The Humane Environment
rael9real writes "Jeff Raskin, developer of the MacOS and author of The Humane Interface [ed.: which was reviewed last year], has been hard at work with several others coding The Humane Environment. They have a developers edition out for Christmas. It runs on Mac OS 9/X. Reading the manual, it is basically a text editor/Python IDE, but it does seem to incorporate some neat ideas in the field. I can't wait to get home and try it out!"
Important observation: You cannot make an interface better without making it different (that's obvious).

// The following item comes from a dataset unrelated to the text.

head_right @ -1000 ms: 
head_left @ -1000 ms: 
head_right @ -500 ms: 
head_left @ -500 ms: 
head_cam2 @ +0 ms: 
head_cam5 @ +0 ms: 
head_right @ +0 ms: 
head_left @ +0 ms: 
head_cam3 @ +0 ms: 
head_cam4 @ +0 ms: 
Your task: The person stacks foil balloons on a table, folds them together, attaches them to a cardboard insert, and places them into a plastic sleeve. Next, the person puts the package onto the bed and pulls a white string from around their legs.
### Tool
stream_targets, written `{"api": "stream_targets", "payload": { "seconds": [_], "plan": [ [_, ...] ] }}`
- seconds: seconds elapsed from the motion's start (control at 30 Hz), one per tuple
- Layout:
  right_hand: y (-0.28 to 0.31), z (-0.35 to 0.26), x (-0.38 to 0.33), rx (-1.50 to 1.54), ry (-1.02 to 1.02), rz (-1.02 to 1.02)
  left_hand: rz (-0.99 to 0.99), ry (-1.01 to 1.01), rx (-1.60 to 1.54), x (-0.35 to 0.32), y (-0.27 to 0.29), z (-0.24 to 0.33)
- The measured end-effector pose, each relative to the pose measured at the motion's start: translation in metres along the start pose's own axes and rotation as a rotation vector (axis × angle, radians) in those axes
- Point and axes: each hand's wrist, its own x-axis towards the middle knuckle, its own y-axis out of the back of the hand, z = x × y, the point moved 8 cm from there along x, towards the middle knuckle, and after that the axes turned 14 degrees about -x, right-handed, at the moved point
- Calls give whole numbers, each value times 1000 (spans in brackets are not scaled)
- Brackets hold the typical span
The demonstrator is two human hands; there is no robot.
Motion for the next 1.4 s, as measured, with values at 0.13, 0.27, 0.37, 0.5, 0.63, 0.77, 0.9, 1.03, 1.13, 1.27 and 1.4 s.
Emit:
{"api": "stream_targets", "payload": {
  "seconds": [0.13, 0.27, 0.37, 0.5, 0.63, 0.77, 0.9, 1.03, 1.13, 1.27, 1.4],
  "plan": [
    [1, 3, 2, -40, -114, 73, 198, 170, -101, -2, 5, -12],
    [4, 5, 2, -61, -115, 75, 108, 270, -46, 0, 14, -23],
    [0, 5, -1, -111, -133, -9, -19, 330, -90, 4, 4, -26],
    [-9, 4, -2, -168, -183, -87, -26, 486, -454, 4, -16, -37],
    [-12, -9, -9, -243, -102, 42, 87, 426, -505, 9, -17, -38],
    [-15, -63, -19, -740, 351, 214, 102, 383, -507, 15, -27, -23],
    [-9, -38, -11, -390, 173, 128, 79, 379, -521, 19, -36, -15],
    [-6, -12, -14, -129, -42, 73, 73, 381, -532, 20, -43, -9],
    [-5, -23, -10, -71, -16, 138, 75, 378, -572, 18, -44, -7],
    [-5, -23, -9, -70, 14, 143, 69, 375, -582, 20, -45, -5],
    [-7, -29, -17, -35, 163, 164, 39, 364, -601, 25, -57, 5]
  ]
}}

Herein lies the problem: an interface that requires relearning can, at least in a sense, be said to be flawed. Time that has to be spent up front learning a new interface is widely perceived as wasted time. In order to be accepted, interfaces generally have to be incremental improvements on an existing paradigm. Radically new interfaces, no matter how much they improve on existing UIs, are almost certainly doomed to failure.
There are obvious exceptions. GUIS were such an improvement over CLIs (at least for the masses) that they were readily accepted. I guess the same could really be said for the ascendancy of the CLI over batch jobs.
Maybe a direct neural interface...
Roving Web-Teleoperated Robot
I'm a visual being - what does it look like? Some screenshots with a bit of explanation would be nice. If I had a mac, I'd download and look for myself, but since I don't...
Assorted stuff I do sometimes: Lemuria.org
I'll tell ya a Jef Raskin story.
Sometime in the 1980's - West Coast Computer Faire...
Jef is on a panel, and the talk is about UI, or the
future of computing, or some such.
Jef states that he doesn't see the need for User Groups.
He doesn't like the idea that people that own computers
get together to help each other out.
He said "You don't see Washing Machine User Groups". He may have mentioned the toaster as well.
To this day, I felt he misses a fundamental point:
You don't do your taxes on a washing machine.
You don't write books with your toaster.
A lot of what we do with computers (some of us,
anyways...) is inherently cerebral, and social.
OF COURSE we are going to get together to
talk about them, in person or online.
You can dumb down a UI as much as you want,
hide as many details as possible, in an attempt
to spoon feed the masses of the Blinking Twelve.
But the fact remains: if there's some thinking
involved with the task at hand, users will want to
get together to share experiences.
So Jef, take back the example about the Washing Machine
... that some of his keystroke series in THE are significantly more awkward on a dvorak keyboard... ... which *is* significantly faster, trust me, if you have the time to learn it... ... which is about what he claims that THE is...
I think I'll just stick with my odd blend of CLI and GUI (called MacOS X) and my dvorak keyboard. At least I can customize the bindings in emacs.
( \begin{rant}[parenthetical]
Why doesn't everyone use these? At least the dvorak keyboard? If computers came with them instead of QWERTY at least as a standard option, kids would be able to learn to type this way and wouldn't even have to relearn. Seems like it would offer a greater improvement in speed than THE could.
\end{rant} )
I hereby place the above post in the public domain.